03:24You know, it is really difficult to sort of wrap our heads around. I think on one hand, we do see all of the demand
03:31continuing to grow at these exponential rates. But on the other hand, you see all this circularity and financing
03:38that I think concerns all of us. And then all of us who kind of grew up during the sort of tech bubble
03:44era, we've kind of seen this movie before and we don't want it to end the way that it ended back in 2000.
03:50And so there's a lot of push and pull and a lot of monitoring on a daily, weekly, quarterly basis.
03:56And I think that's why NVIDIA's earnings calls continue to be sort of the Super Bowl of, you know,
04:02equity investors sort of, you know, calendars.
04:07What about NVIDIA's valuation specifically? Do you feel comfortable with that?
04:13You know, it's trading at 28 times next year's numbers. It's growing revenue at 60%.
04:20It's growing earnings at 50 plus percent. You know, it's their reasonable valuations. They are not
04:27astronomical at like we saw during the tech bubble. However, you know, it's still relatively expensive.
04:34And it all hinges upon the duration of this growth rate. You know, does this continue at these levels
04:41for three, five years? Or is it just this sort of near term 12 month growth rate that we're seeing?
04:48And I think that's this anxious investor base that's sort of watching this.
04:53When does the growth rate start to deteriorate?

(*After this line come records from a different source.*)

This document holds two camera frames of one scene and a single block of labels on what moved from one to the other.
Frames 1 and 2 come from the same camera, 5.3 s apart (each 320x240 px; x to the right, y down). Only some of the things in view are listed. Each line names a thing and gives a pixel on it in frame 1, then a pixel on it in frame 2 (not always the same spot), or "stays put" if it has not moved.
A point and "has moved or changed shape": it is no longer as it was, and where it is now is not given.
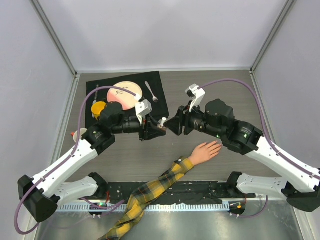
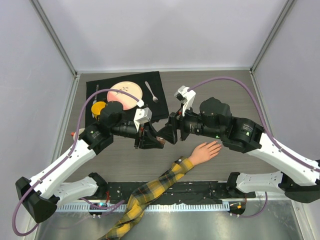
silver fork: (155, 100) stays put
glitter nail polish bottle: (163, 128) has moved or changed shape
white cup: (82, 131) stays put
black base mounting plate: (174, 191) stays put
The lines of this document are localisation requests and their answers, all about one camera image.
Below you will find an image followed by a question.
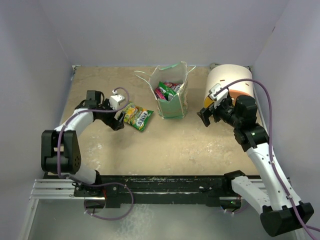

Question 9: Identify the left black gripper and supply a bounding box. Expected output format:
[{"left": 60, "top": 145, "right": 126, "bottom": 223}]
[{"left": 97, "top": 98, "right": 125, "bottom": 130}]

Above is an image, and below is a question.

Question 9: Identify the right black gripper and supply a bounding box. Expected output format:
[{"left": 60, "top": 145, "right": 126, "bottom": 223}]
[{"left": 197, "top": 96, "right": 242, "bottom": 128}]

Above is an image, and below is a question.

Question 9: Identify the yellow green Fox's candy bag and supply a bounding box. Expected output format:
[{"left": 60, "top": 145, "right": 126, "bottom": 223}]
[{"left": 123, "top": 102, "right": 154, "bottom": 132}]

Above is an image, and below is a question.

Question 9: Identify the white round drawer box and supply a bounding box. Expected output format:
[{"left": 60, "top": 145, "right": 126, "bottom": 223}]
[{"left": 203, "top": 64, "right": 254, "bottom": 108}]

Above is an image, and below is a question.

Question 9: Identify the green paper bag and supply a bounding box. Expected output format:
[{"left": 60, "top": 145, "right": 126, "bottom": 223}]
[{"left": 134, "top": 61, "right": 196, "bottom": 119}]

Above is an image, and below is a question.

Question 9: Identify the purple Fox's candy bag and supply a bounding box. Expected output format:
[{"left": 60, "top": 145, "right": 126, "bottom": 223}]
[{"left": 154, "top": 81, "right": 182, "bottom": 102}]

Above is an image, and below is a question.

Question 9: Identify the green snack packet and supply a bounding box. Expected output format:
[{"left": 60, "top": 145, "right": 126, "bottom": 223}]
[{"left": 158, "top": 81, "right": 177, "bottom": 102}]

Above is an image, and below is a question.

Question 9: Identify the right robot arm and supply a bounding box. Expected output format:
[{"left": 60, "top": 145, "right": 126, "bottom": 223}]
[{"left": 197, "top": 95, "right": 314, "bottom": 237}]

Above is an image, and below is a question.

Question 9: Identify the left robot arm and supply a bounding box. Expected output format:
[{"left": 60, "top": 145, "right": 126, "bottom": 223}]
[{"left": 41, "top": 88, "right": 130, "bottom": 196}]

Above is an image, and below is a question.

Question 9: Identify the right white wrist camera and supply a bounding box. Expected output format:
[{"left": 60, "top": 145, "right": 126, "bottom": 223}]
[{"left": 208, "top": 83, "right": 229, "bottom": 109}]

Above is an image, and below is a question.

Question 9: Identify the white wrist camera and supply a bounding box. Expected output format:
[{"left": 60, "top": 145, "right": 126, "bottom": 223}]
[
  {"left": 109, "top": 90, "right": 126, "bottom": 110},
  {"left": 208, "top": 83, "right": 229, "bottom": 109}
]

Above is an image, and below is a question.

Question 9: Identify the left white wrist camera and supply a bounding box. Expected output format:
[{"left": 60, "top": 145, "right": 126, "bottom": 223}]
[{"left": 109, "top": 90, "right": 126, "bottom": 110}]

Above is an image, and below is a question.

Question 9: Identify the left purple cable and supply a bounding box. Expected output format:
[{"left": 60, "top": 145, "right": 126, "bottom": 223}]
[{"left": 56, "top": 86, "right": 135, "bottom": 221}]

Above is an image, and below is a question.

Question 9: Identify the purple cable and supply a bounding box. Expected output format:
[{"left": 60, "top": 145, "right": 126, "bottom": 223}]
[
  {"left": 56, "top": 86, "right": 135, "bottom": 221},
  {"left": 214, "top": 78, "right": 320, "bottom": 240}
]

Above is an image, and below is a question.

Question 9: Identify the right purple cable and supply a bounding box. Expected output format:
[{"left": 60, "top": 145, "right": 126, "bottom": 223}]
[{"left": 214, "top": 78, "right": 320, "bottom": 240}]

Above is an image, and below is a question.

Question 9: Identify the black base frame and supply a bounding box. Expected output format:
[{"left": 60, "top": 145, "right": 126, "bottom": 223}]
[{"left": 71, "top": 175, "right": 243, "bottom": 211}]

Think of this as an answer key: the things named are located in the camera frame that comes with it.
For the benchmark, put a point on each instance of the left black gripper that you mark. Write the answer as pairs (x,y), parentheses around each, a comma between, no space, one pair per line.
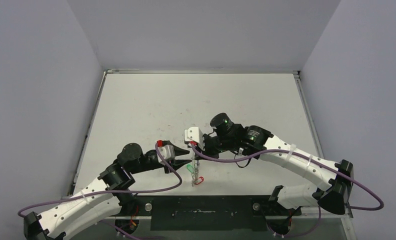
(175,163)

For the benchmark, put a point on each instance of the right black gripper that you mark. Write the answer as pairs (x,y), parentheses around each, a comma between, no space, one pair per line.
(204,145)

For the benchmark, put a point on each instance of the key with green tag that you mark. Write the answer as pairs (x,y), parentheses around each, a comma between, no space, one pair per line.
(190,168)

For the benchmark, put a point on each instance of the key with red tag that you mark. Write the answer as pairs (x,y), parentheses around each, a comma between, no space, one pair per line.
(199,180)

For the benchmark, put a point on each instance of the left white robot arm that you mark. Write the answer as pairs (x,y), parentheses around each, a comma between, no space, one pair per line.
(105,196)

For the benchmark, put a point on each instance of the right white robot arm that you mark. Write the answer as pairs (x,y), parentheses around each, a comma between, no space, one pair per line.
(329,184)

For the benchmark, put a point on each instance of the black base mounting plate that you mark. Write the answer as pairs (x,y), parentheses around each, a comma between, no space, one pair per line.
(208,212)

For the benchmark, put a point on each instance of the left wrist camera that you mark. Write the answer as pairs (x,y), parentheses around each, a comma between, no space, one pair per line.
(166,149)

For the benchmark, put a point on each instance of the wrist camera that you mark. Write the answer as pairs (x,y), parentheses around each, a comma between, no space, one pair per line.
(166,149)
(194,135)

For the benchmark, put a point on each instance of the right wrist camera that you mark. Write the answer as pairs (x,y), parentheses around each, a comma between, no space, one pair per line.
(194,135)

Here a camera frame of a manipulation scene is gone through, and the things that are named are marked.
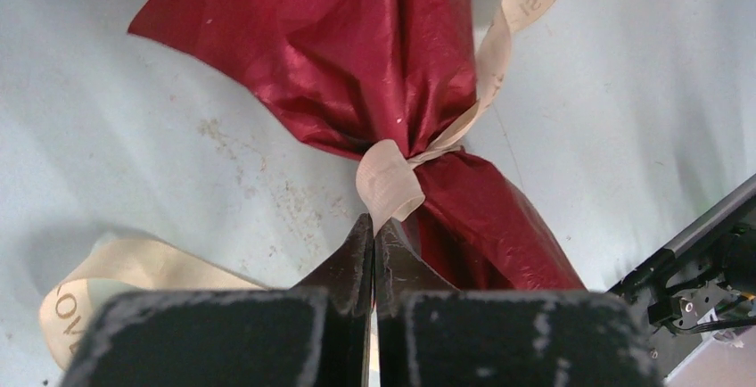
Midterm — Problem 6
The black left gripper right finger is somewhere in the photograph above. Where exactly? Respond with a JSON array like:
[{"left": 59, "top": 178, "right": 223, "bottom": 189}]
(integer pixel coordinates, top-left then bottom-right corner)
[{"left": 373, "top": 220, "right": 456, "bottom": 386}]

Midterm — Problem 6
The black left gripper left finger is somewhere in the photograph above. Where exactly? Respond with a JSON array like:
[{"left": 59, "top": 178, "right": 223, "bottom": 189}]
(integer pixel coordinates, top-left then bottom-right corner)
[{"left": 293, "top": 214, "right": 374, "bottom": 386}]

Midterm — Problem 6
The cream ribbon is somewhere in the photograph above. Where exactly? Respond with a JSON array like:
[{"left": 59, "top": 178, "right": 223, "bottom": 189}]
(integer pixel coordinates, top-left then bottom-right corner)
[{"left": 37, "top": 0, "right": 592, "bottom": 373}]

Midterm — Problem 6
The red wrapping paper sheet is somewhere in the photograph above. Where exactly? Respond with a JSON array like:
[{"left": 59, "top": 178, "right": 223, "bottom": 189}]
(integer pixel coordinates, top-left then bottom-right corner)
[{"left": 129, "top": 0, "right": 582, "bottom": 290}]

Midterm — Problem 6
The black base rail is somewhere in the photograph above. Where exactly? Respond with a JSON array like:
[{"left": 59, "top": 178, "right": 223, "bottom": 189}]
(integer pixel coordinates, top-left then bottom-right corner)
[{"left": 610, "top": 177, "right": 755, "bottom": 375}]

04:56Well, according to Bloomberg analysis, if you're looking at what the general consensus is,
05:02by 2028, revenue growth is going to have slowed to 26 percent.
05:06Just in 2027, it will have slowed to 45 percent.
05:09But is that just the law of ever greater numbers?
05:11I mean, we're already almost a five trillion dollar company.
05:14How can we expect it to keep growing at 60 percent out into 2028 and above?
05:19And I think that's the thing.
05:20That's the skepticism that really sort of creeps into, you know, the investor mindset is that
05:26how large can this get?
05:28And the numbers when you start to just grow at 60 percent plus year after year, it's just astronomical.
05:35And yet, you know, Jensen's talking about three to four trillion dollars of annual spend for data center and AI infrastructure.
05:44And and, you know, if all of that or a good portion of that goes to NVIDIA, the numbers continue to grow.
05:51And then, you know, the hyperscalers will grow as well because that benefits their cloud revenue.
05:56So it's just something that we continue to keep monitoring and we'll have to see each quarter, not just from NVIDIA,
06:03but from all of the tech ecosystem in terms of how large this AI platform is going to become.